Concrete beds offer enhanced security and fireproofing. Pre-cast solid concrete units are extremely heavy, tamper-proof, and easy to clean. Some facilities may choose to pour concrete platforms as part of the original jail construction. While this is the most secure option, it lacks versatility if cell usage needs change.

Concrete’s hard surface lacks comfort, so mattresses are a must. Some concrete beds have surfaces pre-formed with contours to improve comfort. Fire-retardant mattresses and platform pads are recommended. Concrete’s weight and permanence also limit flexibility in moving or reconfiguring beds. These beds are best suited for high-security units housing the most dangerous inmates.

Bunk vs Single Beds


When considering bunk beds versus single beds, there are several factors to weigh. Bunk beds allow more inmates to be housed in a small cell, maximizing limited space. However, bunk beds have some drawbacks.

There is an increased fall risk with inmates climbing up and down from the upper bunk. Bunk beds also have more connection points and hardware between the two levels that could potentially fail or break over time. The upper bunk can be used by inmates to more easily hide contraband out of sight. It is harder for staff to monitor two inmates housed at different levels in the same bunk bed. Restraining inmates is also more challenging when they are housed in an upper bunk.
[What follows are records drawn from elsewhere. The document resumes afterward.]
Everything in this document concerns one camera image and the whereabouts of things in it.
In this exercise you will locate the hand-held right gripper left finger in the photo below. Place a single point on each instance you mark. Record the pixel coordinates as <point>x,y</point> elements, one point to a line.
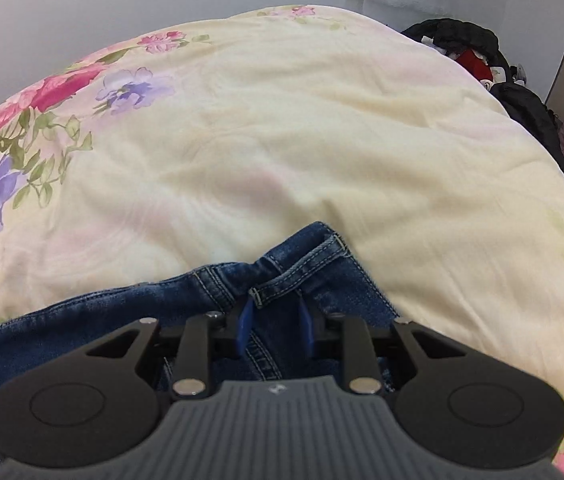
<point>243,327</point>

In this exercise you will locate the floral yellow blanket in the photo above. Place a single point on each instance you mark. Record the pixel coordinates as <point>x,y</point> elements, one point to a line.
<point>287,135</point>

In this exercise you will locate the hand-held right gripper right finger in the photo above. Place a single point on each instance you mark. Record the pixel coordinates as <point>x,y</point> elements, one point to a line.
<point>307,327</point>

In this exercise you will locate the black puffer jacket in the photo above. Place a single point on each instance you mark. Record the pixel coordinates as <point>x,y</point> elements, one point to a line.
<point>454,35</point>

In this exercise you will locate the blue denim pants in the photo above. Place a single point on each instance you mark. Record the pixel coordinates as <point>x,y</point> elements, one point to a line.
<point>111,320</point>

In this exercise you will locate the black bag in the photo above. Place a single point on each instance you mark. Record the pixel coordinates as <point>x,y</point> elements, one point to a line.
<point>532,112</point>

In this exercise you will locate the red cloth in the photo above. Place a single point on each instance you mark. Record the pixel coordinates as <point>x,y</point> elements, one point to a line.
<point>474,64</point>

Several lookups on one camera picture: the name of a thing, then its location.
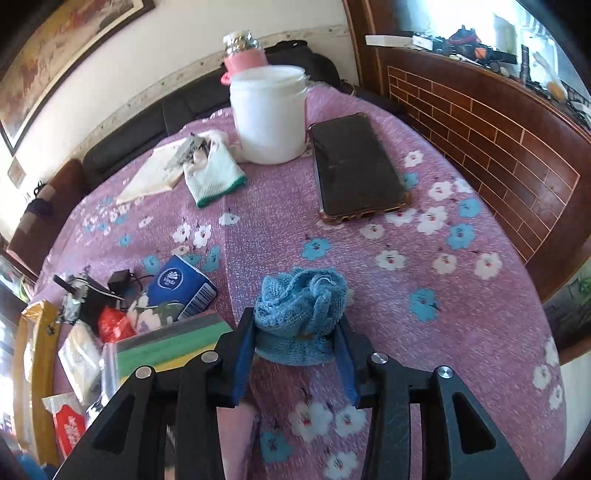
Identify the black smartphone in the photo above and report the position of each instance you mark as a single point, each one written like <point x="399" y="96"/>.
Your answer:
<point x="355" y="166"/>

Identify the blue tissue pack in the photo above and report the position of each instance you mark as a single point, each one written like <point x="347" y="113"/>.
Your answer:
<point x="182" y="286"/>

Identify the orange black tool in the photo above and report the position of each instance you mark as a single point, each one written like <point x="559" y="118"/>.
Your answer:
<point x="466" y="39"/>

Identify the paper notebook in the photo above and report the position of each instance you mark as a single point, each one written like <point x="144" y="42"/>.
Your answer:
<point x="152" y="173"/>

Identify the white glove green cuff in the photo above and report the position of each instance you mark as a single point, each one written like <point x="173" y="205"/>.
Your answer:
<point x="214" y="173"/>

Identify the red white tissue pack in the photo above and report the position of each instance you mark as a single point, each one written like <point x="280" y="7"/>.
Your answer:
<point x="69" y="424"/>

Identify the framed painting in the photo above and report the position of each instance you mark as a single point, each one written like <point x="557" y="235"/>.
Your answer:
<point x="60" y="50"/>

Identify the black bag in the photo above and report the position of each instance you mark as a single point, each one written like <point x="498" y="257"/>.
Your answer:
<point x="314" y="62"/>

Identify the floral tissue pack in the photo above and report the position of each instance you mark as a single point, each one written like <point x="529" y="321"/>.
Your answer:
<point x="150" y="316"/>

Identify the white box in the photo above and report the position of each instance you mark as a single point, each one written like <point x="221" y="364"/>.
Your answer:
<point x="392" y="40"/>

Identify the yellow tray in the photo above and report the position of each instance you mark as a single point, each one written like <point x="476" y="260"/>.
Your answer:
<point x="39" y="369"/>

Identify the white plastic jar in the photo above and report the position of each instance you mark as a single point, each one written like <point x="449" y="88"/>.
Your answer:
<point x="270" y="110"/>

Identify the black charger adapter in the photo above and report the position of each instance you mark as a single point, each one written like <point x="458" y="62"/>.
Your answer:
<point x="119" y="279"/>

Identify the pink sleeved bottle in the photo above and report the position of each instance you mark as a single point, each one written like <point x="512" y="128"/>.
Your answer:
<point x="244" y="55"/>

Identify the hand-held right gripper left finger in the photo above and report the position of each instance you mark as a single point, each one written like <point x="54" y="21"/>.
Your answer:
<point x="244" y="364"/>

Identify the red plastic bag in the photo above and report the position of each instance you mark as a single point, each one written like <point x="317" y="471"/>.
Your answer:
<point x="114" y="325"/>

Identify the wooden brick-pattern headboard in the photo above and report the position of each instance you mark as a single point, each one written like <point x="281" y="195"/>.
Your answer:
<point x="498" y="152"/>

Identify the white cloth in plastic bag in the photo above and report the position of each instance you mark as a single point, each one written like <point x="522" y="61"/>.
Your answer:
<point x="81" y="357"/>

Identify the purple floral bedsheet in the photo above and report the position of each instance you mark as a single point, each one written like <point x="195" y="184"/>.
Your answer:
<point x="415" y="286"/>

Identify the blue knitted cloth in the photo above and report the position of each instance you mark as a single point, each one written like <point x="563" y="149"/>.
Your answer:
<point x="300" y="309"/>

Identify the black sofa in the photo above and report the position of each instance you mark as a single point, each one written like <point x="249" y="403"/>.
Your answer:
<point x="152" y="117"/>

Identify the small motor gadget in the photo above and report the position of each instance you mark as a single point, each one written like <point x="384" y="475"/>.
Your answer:
<point x="76" y="293"/>

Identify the small wall picture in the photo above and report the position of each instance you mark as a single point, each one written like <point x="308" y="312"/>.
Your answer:
<point x="16" y="171"/>

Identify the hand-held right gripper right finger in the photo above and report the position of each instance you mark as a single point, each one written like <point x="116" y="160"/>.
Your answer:
<point x="347" y="369"/>

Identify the dark purple cloth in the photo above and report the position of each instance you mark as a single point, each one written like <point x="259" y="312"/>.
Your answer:
<point x="39" y="207"/>

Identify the colored sponge pack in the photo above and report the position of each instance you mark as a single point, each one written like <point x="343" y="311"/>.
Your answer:
<point x="166" y="344"/>

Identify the brown armchair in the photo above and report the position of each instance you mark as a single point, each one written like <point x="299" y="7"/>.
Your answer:
<point x="44" y="207"/>

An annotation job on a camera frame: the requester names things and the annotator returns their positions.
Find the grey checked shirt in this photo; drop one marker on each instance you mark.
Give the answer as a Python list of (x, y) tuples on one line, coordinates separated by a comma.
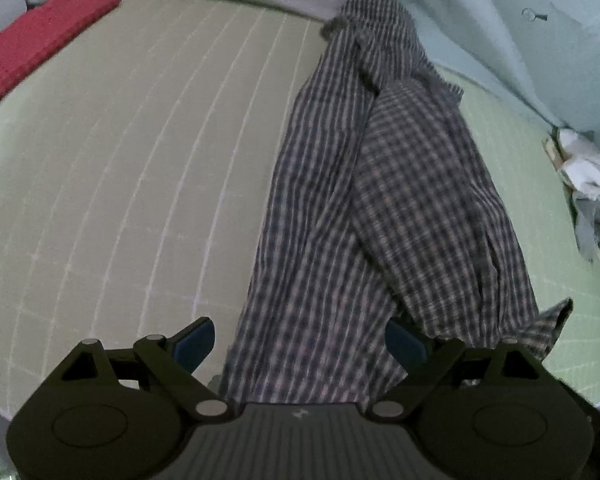
[(320, 210)]

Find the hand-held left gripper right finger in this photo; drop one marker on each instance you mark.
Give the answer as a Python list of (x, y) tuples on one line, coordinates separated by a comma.
[(405, 344)]

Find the light blue carrot print blanket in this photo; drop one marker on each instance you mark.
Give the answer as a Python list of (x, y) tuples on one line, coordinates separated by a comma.
[(480, 25)]

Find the crumpled white cloth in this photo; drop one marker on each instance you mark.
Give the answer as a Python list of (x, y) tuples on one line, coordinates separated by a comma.
[(585, 165)]

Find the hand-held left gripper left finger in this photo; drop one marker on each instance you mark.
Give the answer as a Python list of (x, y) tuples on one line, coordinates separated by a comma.
[(196, 344)]

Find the pale green grid mat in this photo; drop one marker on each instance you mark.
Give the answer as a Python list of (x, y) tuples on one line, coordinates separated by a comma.
[(105, 160)]

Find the red knitted cloth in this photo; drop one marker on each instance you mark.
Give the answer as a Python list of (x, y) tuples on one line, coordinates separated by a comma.
[(30, 45)]

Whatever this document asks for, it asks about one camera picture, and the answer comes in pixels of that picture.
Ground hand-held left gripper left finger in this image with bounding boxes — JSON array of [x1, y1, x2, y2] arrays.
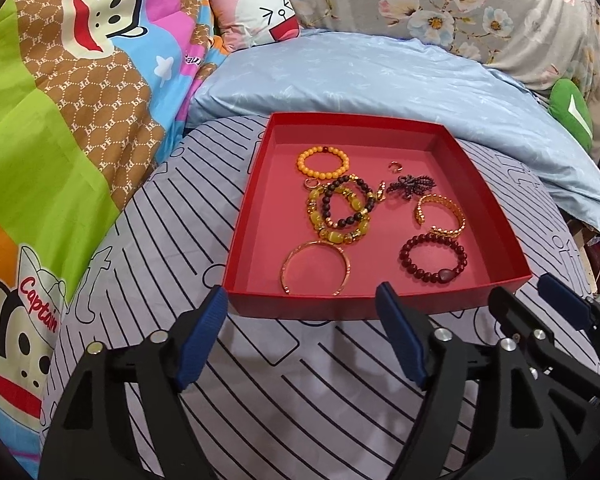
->
[[40, 285, 229, 480]]

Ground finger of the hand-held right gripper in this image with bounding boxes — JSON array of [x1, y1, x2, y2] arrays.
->
[[487, 287, 537, 348], [537, 273, 600, 332]]

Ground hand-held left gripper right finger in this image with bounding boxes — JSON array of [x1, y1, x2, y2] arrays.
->
[[374, 281, 583, 480]]

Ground dark red bead bracelet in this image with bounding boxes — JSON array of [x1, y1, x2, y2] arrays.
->
[[398, 233, 469, 284]]

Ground red cardboard box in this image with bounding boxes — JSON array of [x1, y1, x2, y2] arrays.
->
[[223, 112, 533, 321]]

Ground thin gold bangle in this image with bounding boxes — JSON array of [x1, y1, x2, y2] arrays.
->
[[279, 240, 352, 297]]

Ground gold chain link bangle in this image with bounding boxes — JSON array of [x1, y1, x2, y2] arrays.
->
[[413, 193, 467, 241]]

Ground dark bead bracelet gold charms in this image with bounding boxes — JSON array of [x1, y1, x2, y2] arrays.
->
[[319, 174, 389, 229]]

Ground yellow bead bracelet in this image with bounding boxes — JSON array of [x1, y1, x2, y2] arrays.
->
[[305, 182, 372, 247]]

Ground dark beaded bow ornament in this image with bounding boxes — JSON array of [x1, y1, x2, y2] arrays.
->
[[385, 174, 439, 196]]

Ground green plush pillow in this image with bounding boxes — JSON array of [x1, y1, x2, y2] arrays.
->
[[549, 78, 595, 154]]

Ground cartoon monkey blanket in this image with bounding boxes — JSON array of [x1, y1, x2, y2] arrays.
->
[[0, 0, 232, 477]]

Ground light blue pillow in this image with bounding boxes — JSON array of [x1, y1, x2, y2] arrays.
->
[[187, 29, 600, 234]]

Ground pink cartoon face pillow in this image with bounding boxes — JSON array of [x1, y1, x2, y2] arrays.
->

If space allows, single beds may be preferable in terms of visibility and safety for both inmates and staff. Some facilities try to get the space efficiency of bunks by using stacked single beds, with one bed mounted on an elevated frame above the other. This provides two levels but with separate and distinct sleeping surfaces. The choice between bunks versus single beds depends on cell dimensions, regulations, and the overall security level of the facility. The goal is to maximize safety and monitoring capability within the physical constraints of each cell.

Key Buying Considerations

No matter what type of prison bed you choose, keep these key factors in mind.

  • Durability: Withstands constant use and cleaning without failing
  • Tamper-resistant: Features like seamless construction and secure anchoring
  • Comfort: Mattress quality affects restfulness and inmate health
  • Safety: Rounded corners, no exposed hardware, and support for restraints
  • Cost: Budget determines options; consider long-term value over the lowest price

Prisoner Input


While safety and security must be top priorities in a correctional facility, allowing inmates some controlled input into minor furnishings like bedspreads can foster dignity and personal responsibility. Simple choices over small comforts may improve morale and behavior without sacrificing order. However, input should have limits and oversight to prevent abuses. Overall, as long as larger facility operations and restrictions are maintained, small inmate input into limited furnishings seems reasonable and even beneficial, both for humane conditions and for encouraging personal growth.

Carefully evaluating the options using these criteria will help you select high-quality Murphy beds tailored to the security level of the facility. Investing in the right beds, such as Murphy beds, saves money over time and improves safety for both inmates and staff. Focusing on prudent construction, security features, comfort, and compliance ensures the purchase decision won’t be overturned.